Yang menarik, Imam Ashafa memasukkan “intimidasi ilahi” dan “intervensi ilahi” dalam strateginya. Yang pertama adalah ketika para mediator mengatakan sesuatu seperti, “Inilah yang Tuhan ingin Anda lakukan—bukankah Anda ingin menyenangkan Dia?” “Intervensi Ilahi” adalah ketika para mediator memaksakan tindakan tertentu kepada pihak-pihak yang bertikai dengan klaim bahwa mereka melakukan intervensi atas nama Yang Maha Kuasa. Ketika berbagai pendekatan gagal memfasilitasi interaksi antar pihak, “intimidasi” dan “intervensi” semacam itu dapat berjalan dengan baik, karena orang cenderung mematuhi Yang Suci.

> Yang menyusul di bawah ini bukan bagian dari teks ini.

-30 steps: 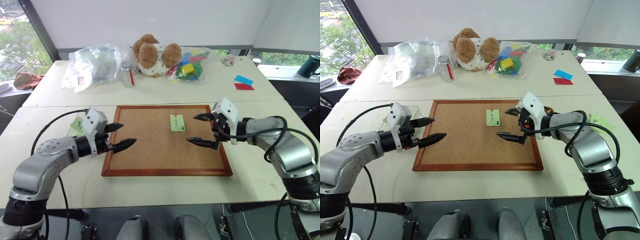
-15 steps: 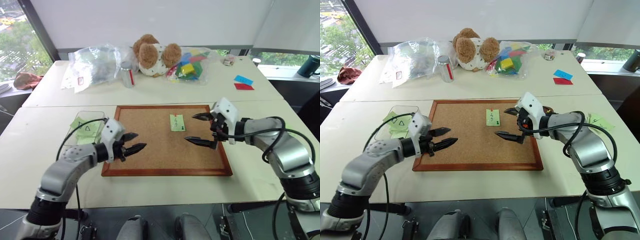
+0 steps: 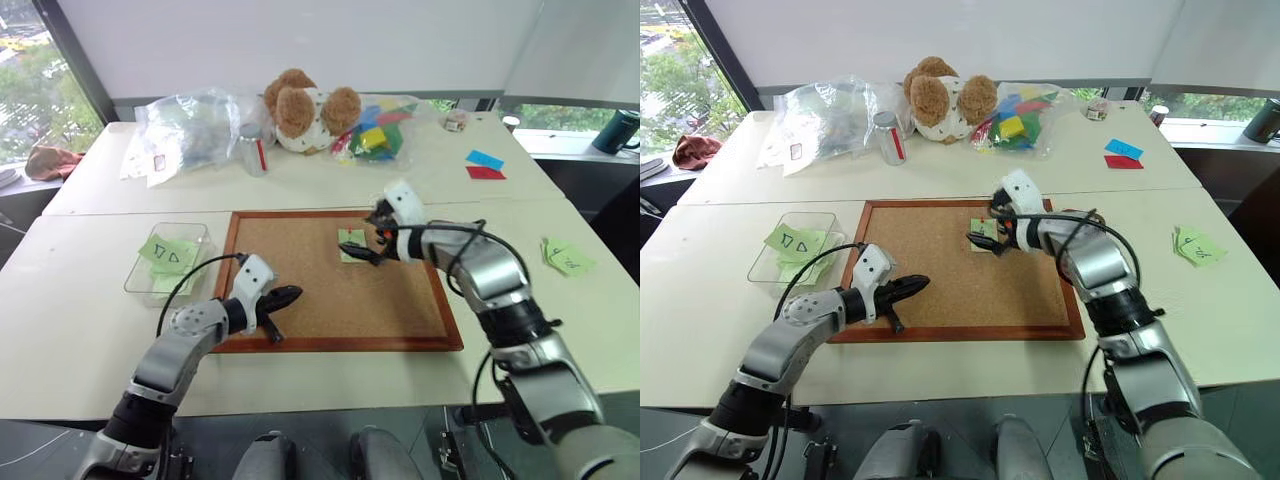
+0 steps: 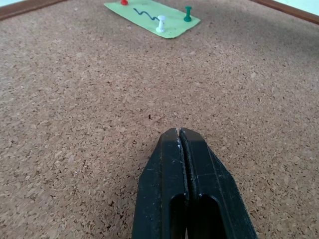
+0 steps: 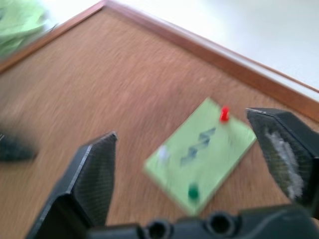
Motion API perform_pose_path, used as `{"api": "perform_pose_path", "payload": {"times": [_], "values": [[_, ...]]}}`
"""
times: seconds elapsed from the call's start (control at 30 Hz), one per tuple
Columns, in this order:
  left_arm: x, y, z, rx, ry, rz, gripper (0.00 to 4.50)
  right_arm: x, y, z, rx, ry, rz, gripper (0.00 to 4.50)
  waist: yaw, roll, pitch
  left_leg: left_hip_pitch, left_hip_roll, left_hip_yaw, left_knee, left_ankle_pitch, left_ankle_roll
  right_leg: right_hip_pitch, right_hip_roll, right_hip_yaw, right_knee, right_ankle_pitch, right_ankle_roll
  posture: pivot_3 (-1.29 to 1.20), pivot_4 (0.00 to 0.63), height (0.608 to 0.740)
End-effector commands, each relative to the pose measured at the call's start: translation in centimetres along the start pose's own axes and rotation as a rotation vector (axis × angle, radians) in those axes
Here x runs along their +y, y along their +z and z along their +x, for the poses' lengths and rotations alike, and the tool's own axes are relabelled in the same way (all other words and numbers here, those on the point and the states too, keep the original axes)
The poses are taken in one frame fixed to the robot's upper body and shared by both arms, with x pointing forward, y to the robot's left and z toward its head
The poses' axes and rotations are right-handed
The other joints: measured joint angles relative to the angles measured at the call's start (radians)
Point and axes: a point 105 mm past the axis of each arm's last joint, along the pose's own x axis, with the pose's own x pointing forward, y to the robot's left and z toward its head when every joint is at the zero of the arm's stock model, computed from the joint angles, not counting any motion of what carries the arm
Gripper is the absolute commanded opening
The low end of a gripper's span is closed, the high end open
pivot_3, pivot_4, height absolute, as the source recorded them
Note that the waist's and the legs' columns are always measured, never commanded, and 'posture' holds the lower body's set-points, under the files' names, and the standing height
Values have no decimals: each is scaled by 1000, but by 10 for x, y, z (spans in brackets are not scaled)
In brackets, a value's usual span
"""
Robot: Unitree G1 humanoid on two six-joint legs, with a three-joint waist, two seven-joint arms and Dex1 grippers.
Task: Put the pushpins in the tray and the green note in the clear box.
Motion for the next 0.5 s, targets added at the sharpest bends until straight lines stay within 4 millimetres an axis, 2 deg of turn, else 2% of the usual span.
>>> {"api": "perform_pose_path", "payload": {"times": [0.03, 0.1, 0.17, 0.23, 0.3, 0.33, 0.5], "values": [[7, -15, -5, 51, 48, -10, 29, -12, 7, 12, -11, -49, 9, 4500, -1, 0, 0, 0, 0, 0, 0, 0, 0, 0, 0, 0, 0, 0, 0, 0, 150, 740], [7, -16, -5, 51, 52, -10, 29, -14, 5, 18, -1, -51, 5, 4500, 0, 0, 0, 1, 0, 0, 0, 0, 0, 1, 0, 0, 0, 0, 0, 0, 150, 740], [7, -16, -6, 51, 60, -6, 0, -15, 2, 23, 8, -52, -3, 3937, -1, 0, 0, 1, 0, 0, 0, 0, 0, 1, 0, 0, 0, 0, 0, 0, 150, 740], [8, -16, -6, 47, 69, -8, 0, -16, -1, 27, 17, -54, -1, 3147, -3, 1, 0, 1, 0, 0, 0, 0, 1, 1, 0, 0, 0, 0, 0, 0, 150, 740], [7, -15, -7, 46, 72, -5, 0, -16, -3, 30, 20, -50, -1, 2007, -4, 1, 0, 2, 0, 0, 0, -1, 2, 1, 0, 0, 1, 0, 0, 0, 150, 740], [8, -15, -8, 44, 77, -6, 0, -16, -2, 31, 16, -48, 1, 1584, -4, 1, 0, 2, 0, 0, 0, -1, 2, 1, 0, 0, 1, 0, 0, 0, 150, 740], [8, -16, -9, 44, 86, -11, 0, -19, -2, 35, 7, -54, 20, 1584, -6, 1, 0, 2, 0, 0, -1, -2, 3, 1, 0, 0, 1, 0, 0, 0, 150, 740]]}}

Pastor James mengingatkan peserta akan perlunya memikirkan persoalan-persoalan teknis organisasi, pendanaan, dan jejaring. Dengan menggarisbawahi kebutuhan untuk memiliki pembagian kerja yang efektif di dalam IMC, dia menyebutkan bagaimana Imam Ashafa dan dirinya sendiri mendedikasikan setengah dari waktu mereka untuk mengembangkan jaringan tingkat nasional dan internasional. Ini berarti bahwa, sementara persahabatan dan kepemimpinan James dan Ashafa berfungsi sebagai fondasi IMC, pekerjaan sehari-hari ada di tangan beberapa mediator dan beberapa staf.

Mediasi bukan pekerjaan mudah. Untuk ini, Pastor James menyarankan agar para mediator perlu mendapat dukungan dari para pemimpin agama terkemuka, pemerintah, media, dan tokoh masyarakat. Sementara mediasi sangat menyita waktu, organisasi masih perlu menyisihkan dan memanfaatkan waktunya untuk membangun hubungan baik dengan para aktor tersebut.

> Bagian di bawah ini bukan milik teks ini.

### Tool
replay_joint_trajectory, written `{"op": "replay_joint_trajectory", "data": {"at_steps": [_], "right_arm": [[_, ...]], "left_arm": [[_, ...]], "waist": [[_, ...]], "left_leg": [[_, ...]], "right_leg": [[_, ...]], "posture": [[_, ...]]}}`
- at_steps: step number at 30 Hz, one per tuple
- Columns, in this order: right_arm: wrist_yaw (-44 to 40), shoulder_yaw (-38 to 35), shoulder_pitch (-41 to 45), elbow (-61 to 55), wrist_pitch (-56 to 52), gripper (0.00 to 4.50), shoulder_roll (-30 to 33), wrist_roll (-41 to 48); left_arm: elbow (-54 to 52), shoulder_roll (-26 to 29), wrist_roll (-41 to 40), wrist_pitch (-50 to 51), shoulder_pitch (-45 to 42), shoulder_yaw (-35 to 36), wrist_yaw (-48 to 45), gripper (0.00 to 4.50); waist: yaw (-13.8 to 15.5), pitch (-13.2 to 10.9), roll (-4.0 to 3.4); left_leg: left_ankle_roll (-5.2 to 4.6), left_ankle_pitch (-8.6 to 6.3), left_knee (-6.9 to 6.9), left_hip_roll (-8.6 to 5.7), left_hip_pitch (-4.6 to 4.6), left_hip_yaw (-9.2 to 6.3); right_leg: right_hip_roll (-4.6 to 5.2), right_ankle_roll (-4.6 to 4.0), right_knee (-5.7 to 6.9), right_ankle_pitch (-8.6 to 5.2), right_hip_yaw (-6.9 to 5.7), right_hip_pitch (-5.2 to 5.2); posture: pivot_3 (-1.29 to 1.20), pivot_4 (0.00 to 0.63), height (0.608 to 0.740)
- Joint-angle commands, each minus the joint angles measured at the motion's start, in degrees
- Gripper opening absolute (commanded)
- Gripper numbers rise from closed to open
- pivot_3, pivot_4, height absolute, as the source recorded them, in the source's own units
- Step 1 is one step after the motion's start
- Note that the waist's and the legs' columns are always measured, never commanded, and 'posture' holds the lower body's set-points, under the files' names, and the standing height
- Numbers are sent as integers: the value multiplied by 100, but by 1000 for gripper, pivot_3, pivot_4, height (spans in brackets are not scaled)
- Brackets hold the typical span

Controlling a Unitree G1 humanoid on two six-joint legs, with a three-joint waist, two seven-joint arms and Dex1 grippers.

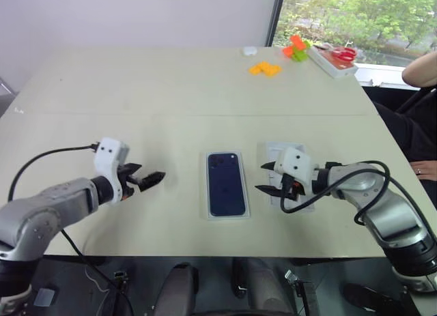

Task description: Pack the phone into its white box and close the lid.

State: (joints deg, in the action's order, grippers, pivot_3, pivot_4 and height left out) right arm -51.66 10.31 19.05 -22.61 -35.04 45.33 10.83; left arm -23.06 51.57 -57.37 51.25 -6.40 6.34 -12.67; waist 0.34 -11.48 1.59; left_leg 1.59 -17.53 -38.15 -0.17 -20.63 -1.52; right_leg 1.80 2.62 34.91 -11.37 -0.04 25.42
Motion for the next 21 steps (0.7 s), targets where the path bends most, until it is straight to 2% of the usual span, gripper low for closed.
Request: {"op": "replay_joint_trajectory", "data": {"at_steps": [1,7,13,14,16,19,21], "right_arm": [[121,-259,163,-209,-219,2885,-74,168],[275,-576,433,-216,-1030,2885,-186,625],[288,-165,363,-349,-859,2885,-104,422],[317,-103,375,-348,-886,2343,-132,404],[385,59,406,-345,-895,1590,-161,297],[534,487,532,-308,-900,7,-244,7],[552,689,573,-299,-826,0,-214,-171]], "left_arm": [[-487,36,755,-592,207,-128,-578,4400],[-440,-215,1228,-744,339,-132,-1024,4400],[-359,-333,1893,-814,154,-446,-1273,4400],[-362,-371,1954,-841,127,-484,-1342,3894],[-414,-406,2229,-952,74,-644,-1430,3156],[-524,-590,2413,-763,-180,-1017,-1460,1532],[-584,-630,2534,-596,-304,-1240,-1497,510]], "waist": [[0,0,0],[-8,-1,-1],[-8,0,-1],[-9,-1,-1],[-15,0,-1],[-17,0,-1],[-18,0,-1]], "left_leg": [[0,0,0,0,0,0],[-2,0,0,4,1,-2],[-8,-4,0,3,-1,-1],[-8,-4,0,4,-2,-1],[-8,-4,0,4,-2,-1],[-8,-4,0,4,0,-2],[-8,-4,-1,3,0,-1]], "right_leg": [[0,0,0,0,0,0],[-2,0,0,0,-1,0],[-9,2,0,0,-3,0],[-9,3,0,0,-4,0],[-8,3,0,0,-3,0],[-7,3,0,0,-2,0],[-8,3,2,0,-2,0]], "posture": [[0,150,732],[0,150,732],[0,150,732],[0,150,732],[0,150,732],[0,150,732],[0,150,732]]}}
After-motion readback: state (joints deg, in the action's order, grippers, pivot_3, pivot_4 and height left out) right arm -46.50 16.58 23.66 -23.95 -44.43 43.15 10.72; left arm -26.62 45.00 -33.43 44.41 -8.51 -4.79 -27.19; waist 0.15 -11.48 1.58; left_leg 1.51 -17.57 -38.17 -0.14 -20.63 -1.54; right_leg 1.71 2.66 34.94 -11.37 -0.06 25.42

Beberapa peserta memandang kasus Nigeria sebagai suatu kekecualian, bukan pola umum. Tentang ini, Imam Ashafa dan Pastor James menanggapi, “Pada awalnya, mediasi juga terasa tidak mungkin bagi kami. Tapi jika Anda menginginkan perdamaian dan jika Anda percaya bahwa agama Anda ingin Anda membawa perdamaian, tidak ada yang tidak mungkin. “

*Diah Kusumaningrum mengajar di Departemen Ilmu Hubungan Internasional Universitas Gadjah Mada (UGM). Aktivitas lainnya saat ini ialah menyusun database aksi-aksi tanpa kekerasan di Indonesia pasca-Orde Baru. Artikel asli dari liputan ini ditulis dalam bahasa Inggris dan diterjemahkan ke bahasa Indonesia oleh staf CRCS, Azis Anwar.

______________________

Seri Liputan Kuliah Umum “Imam dan Pastor” dan Lokakarya Pelembagaan Mediasi Antariman

Liputan 1Dari Kuliah Umum “Imam dan Pastor”: Agama Menggerakkan Perdamaian

Liputan 2: Institutionalizing Interfaith Mediation: What, Why and How?
(Terjemah Indonesia: Pelembagaan Mediasi Antariman: Apa, Mengapa, dan Bagaimana?)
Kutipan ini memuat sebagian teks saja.